Lloró mamá, lloró papá, berrió mi tía, bramé yo…, nada que hacer, ya estaba adentro. Quizá no fue el orden cerrado; aprender a marchar, adquirir una disciplina, sacar pecho, hablar duro…, nada de eso fue duro para mí, lo realmente mortal en mi existencia era extrañar; la nostalgia…, sentía mi hogar muy lejos…, yo, acostumbrado a comer como náufrago recién rescatado, ahora, rogaba por un  pan y un agua café…., los viejos ya no estaban ahí para soportarme o consolarme; mis abuelos, los más grandes, los más queridos, los más…, ahora solo eran un espejismo lejano en las madrugadas cobijadas por el frío, o en las noches oscuras del alojamiento.

La ausencia dolía a montones, me rompía por dentro como si naciera dentro de mí un alíen carnívoro e inmisericorde…, todo el tiempo me taladraba el alma el no estar con los míos; qué sería de la vida de mi cucha, esa dama a quien tantas amarguras  provoqué, ¿y mis hermanos?, ¿y mi viejo?, ¿y mi abuelo?, que sería de mi anciano, ese que a escondidas me acolitaba mis desmanes…, dolió, dolió todo.
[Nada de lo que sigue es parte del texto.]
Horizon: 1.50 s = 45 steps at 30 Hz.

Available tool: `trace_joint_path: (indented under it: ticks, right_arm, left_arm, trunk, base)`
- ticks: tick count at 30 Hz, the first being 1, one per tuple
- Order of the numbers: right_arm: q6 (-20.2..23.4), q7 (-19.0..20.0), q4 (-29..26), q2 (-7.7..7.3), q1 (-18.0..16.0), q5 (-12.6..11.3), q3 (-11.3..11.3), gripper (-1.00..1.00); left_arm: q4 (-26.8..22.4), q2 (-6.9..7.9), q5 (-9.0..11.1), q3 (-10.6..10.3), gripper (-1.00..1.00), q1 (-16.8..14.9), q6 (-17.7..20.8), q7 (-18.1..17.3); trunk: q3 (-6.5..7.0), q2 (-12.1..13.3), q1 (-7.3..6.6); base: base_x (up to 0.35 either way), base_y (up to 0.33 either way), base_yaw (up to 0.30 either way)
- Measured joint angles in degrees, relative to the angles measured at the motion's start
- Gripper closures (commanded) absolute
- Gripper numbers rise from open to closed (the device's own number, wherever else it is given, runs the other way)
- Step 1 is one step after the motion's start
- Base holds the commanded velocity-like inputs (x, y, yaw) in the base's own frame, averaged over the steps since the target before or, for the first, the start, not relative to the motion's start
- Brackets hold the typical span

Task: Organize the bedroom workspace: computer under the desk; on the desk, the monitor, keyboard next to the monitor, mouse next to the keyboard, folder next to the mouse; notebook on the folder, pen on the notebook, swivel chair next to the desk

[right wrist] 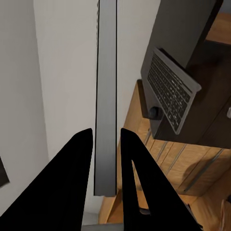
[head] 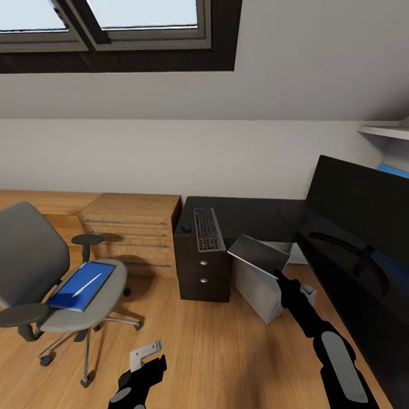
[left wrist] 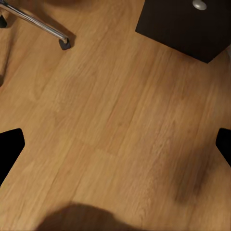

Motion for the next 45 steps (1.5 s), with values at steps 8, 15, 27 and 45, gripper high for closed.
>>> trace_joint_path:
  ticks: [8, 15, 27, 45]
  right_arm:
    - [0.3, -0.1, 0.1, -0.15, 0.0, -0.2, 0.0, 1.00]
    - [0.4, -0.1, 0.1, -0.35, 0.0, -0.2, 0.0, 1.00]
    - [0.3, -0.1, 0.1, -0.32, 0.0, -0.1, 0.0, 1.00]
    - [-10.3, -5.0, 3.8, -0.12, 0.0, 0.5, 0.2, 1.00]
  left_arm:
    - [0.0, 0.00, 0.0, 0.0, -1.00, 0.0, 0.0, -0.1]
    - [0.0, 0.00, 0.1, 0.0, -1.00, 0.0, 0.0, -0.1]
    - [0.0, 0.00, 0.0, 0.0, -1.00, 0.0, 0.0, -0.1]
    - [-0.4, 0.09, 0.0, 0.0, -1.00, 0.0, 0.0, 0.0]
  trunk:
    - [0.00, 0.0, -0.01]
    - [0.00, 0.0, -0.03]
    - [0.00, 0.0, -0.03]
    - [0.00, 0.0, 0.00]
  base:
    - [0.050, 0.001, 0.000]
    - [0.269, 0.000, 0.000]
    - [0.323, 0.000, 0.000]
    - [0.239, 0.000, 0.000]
Tomé entonces otro norte, resolví terminar lo poco que me faltaba durante el servicio, y como era de esperar, me gradué con honores. Era mi juramento de bandera y al mismo tiempo, mi reconocimiento como el mejor bachiller; me sentí grande por primera vez, y a la par, un miserable pues no tenía a ninguno de los míos cerca para compartir ese logro…, todos estaban lejos, o no sabían, o, simplemente, no quisieron ir, ya los había decepcionado lo suficiente y tal vez, para ellos, lo mejor era marcar distancia con la oveja negra que se ufanaba de su arrogancia y se revolcaba regodiento en el chiquero de su sobrades…, no los culpé, era lógica su lejanía. Sin embargo, con el corazón arrugado, busqué entre la tribuna alguna cara conocida, pasé mi vista dos o tres veces por esas gradas frías donde reposaban sonrientes los invitados de mi compañía, y no, no veía a nadie.

Una lágrima se asomó de pronto y cuando empezaba a tomar impulso en mi mejilla, un hombre enorme de sombrero llamó mi atención, sí, era él, mi abuelo, el alcahuete, mi celestina privada, ahí estaba, firme como siempre, diciéndome en la distancia: “hijo, aquí estoy, nunca puede estar ausente el que nunca se ha marchado, vivo en su mente como usted vive en mi corazón”

Lloré de alegría, su presencia borraba todo lo que yo pensaba hasta ese momento, su sombrero cubrió de pronto hasta mis penas más pequeñas y entonces fui feliz. Más grande el orgullo al presentarle mi diploma de bachiller y dar parte de mi contingente…, mi corazón explotaba, el suyo no cabía en el pecho, nos abrazamos con el silencio que nos rodeaba y lo gozamos con los ruidos que se desprendían del alma.


Aquel día, el sol ya no fue tan abrazante como siempre, las 22 de pecho fueron un descanso y la mirada melancólica del abuelo; me aseguró de pronto, que todo estaría bien.